Deciphering the oscillation spectrum of γ Doradus and SPB stars

The space-based Kepler mission provided four years of highly precise and almost uninterrupted photometry for hundreds of $\gamma$ Doradus stars and tens of SPB stars, finally allowing us to apply asteroseismology to these gravity mode pulsators. Without rotation, gravity modes are equally spaced in period. This simple structure does not hold in rotating stars for which rotation needs to be taken into account to accurately interpret the oscillation spectrum. We aim to develop a stellar-model-independent method to analyse and interpret the oscillation spectrum of $\gamma$ Dor and SPB stars. Within the traditional approximation of rotation, we highlight the possibility of recovering the equidistance of period spacings by stretching the pulsation periods. The stretching function depends on the degree and azimuthal order of gravity modes and the rotation rate of the star.
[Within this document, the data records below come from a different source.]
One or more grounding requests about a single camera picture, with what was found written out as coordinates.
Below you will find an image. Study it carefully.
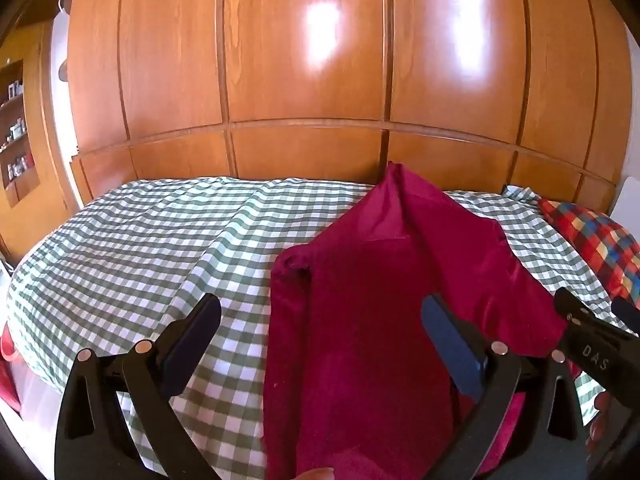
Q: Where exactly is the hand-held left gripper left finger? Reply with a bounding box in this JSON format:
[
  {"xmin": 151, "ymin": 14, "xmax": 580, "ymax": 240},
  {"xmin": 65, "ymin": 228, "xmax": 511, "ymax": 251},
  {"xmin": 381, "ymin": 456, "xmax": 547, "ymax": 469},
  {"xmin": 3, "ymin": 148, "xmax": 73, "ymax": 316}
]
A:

In this new stretched space, the pulsation modes are regularly spaced by the stellar buoyancy radius. On the basis of this property, we implemented a method to search for these new regularities and simultaneously infer the rotation frequency and buoyancy radius. Tests on synthetic spectra computed with a non-perturbative approach show that we can retrieve these two parameters with reasonable accuracy along with the mode identification. In uniformly rotating models of a typical $\gamma$ Dor star, and for the most observed prograde dipole modes, we show that the accuracy on the derived parameters is better than 5% on both the internal rotation rate and the buoyancy radius. Finally, we apply the method to two stars of the Kepler field, a $\gamma$ Dor and an SPB, and compare our results with those of other existing methods. We provide a stellar-model-independent method to obtain the near-core rotation rate, the buoyancy radius and mode identification from g-mode spectra of $\gamma$ Dor and SPB stars.